Recall, if you will, in 2011,ACN, the mutant APC encouraged Aminu Waziri Tambuwal a PDP stalwart then, to rebel against his party. He became Speaker. In that year Saraki got to the Senate. He watched. He learned. Payback is a bitch. Excuse the diction.
But I hasten to ask who is APC? Or what is APC? It stands for All Progressive Congress. Like the spluttering PDP, APC is an amalgam of strange bedfellows disunited by ideology and vision. Its originators chiefly ANPP, CPC and ACN and latter day joiners APGA and splinter PDP managed to find a common ground in the form of an overwhelming desire to kick out an underperforming government headed by good man Ebele Jonathan.
Those who know the nucleus of the APC said it was a party dead on arrival. Former Presidential ‘attack’ lion and latter day “bastard” Doyin Okupe boasted that if the cobbled APC lasted a year, we should call him a bastard. The name has stuck. Against great odds APC survived and made history as the only opposition coalition to unseat a government via the ballot. The road to was tortuous. It swam oceans of hurdles, bore blizzards of misery. Its presidential candidate derided and mocked. Intimate details of his private life lay bare and misrepresented.

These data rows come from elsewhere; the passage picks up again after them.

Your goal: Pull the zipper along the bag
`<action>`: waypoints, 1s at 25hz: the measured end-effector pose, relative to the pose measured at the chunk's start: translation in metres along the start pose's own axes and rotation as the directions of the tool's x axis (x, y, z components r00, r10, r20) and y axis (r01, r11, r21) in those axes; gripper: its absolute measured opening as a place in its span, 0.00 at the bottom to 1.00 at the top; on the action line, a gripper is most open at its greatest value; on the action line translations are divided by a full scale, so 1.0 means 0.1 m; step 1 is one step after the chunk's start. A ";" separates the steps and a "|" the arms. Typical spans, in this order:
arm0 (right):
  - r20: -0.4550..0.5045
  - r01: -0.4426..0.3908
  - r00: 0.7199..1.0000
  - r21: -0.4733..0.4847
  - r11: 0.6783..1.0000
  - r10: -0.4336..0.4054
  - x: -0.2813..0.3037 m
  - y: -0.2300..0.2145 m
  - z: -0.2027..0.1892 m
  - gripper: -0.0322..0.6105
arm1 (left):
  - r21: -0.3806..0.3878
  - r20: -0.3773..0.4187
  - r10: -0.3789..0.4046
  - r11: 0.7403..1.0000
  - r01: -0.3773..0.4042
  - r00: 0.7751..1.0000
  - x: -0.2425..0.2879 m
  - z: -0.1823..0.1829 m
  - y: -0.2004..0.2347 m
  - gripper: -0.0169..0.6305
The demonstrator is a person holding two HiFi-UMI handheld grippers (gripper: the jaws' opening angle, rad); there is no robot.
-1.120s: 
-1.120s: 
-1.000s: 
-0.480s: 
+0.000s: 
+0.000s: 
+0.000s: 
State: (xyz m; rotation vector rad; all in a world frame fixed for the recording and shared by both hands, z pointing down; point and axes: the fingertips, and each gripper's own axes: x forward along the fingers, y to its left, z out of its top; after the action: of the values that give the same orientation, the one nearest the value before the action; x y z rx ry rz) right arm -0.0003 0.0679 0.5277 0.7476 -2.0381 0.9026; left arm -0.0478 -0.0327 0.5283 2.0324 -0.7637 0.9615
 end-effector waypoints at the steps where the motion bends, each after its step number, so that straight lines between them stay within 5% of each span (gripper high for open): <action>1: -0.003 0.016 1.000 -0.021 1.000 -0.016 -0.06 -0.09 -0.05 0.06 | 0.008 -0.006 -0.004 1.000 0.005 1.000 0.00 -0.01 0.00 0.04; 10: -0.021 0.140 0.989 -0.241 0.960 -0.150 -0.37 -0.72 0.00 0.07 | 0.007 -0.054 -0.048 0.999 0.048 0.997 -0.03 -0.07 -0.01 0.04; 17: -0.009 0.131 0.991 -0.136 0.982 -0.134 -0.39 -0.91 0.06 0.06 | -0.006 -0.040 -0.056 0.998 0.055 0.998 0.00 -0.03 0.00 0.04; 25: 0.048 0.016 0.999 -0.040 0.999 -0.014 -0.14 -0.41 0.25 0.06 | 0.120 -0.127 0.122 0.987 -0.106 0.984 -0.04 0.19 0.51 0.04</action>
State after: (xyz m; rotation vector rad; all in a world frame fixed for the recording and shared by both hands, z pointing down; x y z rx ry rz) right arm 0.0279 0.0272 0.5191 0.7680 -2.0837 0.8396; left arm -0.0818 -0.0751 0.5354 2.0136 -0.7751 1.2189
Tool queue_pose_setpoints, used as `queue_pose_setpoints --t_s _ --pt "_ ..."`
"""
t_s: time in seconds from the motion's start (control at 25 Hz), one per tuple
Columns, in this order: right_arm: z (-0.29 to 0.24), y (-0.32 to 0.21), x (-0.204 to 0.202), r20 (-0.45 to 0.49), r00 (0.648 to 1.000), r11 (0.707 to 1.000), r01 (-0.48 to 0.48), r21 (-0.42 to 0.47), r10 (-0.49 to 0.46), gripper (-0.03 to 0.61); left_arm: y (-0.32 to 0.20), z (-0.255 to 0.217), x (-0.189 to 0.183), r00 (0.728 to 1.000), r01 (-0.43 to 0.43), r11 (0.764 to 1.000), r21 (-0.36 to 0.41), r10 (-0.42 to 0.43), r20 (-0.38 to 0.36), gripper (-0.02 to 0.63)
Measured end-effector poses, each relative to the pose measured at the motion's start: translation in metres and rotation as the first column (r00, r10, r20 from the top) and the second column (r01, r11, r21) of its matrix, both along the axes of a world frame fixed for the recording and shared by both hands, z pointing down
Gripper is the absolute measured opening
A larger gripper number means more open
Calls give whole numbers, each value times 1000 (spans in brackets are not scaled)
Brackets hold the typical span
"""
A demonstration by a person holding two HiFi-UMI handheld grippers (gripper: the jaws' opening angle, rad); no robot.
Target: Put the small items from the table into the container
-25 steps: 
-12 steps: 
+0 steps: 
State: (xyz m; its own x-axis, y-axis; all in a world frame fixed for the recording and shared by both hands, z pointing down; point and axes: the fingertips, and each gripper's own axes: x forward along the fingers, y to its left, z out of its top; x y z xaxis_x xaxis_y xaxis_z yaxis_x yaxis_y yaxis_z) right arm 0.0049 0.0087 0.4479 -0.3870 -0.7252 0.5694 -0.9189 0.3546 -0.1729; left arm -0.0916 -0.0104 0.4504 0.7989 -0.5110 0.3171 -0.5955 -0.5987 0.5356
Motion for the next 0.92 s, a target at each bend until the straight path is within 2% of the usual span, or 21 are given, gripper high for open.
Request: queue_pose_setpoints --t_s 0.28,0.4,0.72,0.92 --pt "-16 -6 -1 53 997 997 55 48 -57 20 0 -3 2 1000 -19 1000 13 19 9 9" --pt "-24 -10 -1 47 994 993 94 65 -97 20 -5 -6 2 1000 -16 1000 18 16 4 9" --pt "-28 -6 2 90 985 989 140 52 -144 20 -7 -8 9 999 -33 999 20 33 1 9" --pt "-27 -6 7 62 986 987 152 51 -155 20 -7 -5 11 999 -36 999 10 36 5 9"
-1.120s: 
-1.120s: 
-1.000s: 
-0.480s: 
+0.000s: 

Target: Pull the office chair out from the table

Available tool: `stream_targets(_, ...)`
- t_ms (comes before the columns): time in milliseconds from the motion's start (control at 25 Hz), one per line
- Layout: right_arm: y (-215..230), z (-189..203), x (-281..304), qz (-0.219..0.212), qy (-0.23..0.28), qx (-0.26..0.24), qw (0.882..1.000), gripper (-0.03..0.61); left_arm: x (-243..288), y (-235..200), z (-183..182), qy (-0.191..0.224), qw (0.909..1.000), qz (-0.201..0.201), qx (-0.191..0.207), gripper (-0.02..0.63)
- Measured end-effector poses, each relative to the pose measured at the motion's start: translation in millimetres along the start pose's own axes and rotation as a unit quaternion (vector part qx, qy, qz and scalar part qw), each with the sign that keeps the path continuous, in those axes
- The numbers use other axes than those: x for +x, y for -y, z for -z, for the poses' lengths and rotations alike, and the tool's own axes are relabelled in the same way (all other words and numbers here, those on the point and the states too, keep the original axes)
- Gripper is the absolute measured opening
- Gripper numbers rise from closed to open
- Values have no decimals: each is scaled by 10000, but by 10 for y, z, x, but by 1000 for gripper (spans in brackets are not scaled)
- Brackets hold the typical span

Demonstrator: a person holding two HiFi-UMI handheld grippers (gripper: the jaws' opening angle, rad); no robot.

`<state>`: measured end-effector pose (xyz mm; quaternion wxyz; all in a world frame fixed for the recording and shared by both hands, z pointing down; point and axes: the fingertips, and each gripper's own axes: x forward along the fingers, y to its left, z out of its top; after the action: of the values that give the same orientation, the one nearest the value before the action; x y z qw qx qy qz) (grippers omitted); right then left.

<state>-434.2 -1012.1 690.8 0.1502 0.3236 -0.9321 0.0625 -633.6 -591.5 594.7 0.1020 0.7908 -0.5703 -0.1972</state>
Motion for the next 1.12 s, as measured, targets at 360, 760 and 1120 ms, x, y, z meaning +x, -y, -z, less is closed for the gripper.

Buhari’s emergence as the flag bearer is solely the effort of Tinubu and to a lesser extent Amaechi. That explains in part, why a grateful Buhari conceded the VP slot to Tinubu’s nominee Yemi Osinbajo.
Truly Tinubu looms large in the APC. This makes some people uncomfortable. Truly Tinubu has a tendency to micro manage his political kingdom. This has served him well in the Southwest where he wields considerable influence. Transferring that to the national space truly discomfited some leading to the emergence of Saraki and Dogara.
The jostle for 2019 has began in earnest. The drama that enacted itself on the floor of the two chambers of the National Assembly is a vivid pointer. Few political stargazers saw the coup d’état that produced Saraki and Dogara.
Picture an underdog in the race for both posts and the images of Saraki and Dogara would crystalize.
There were reasons the duo were not the top dogs. Saraki especially had and still does have a profile that is intimidating and an unquenchable appetite for power. He is seen as wily, slippery and among the extremely hateful, treacherous- perfect mix to checkmate Tinubu’s hegemony.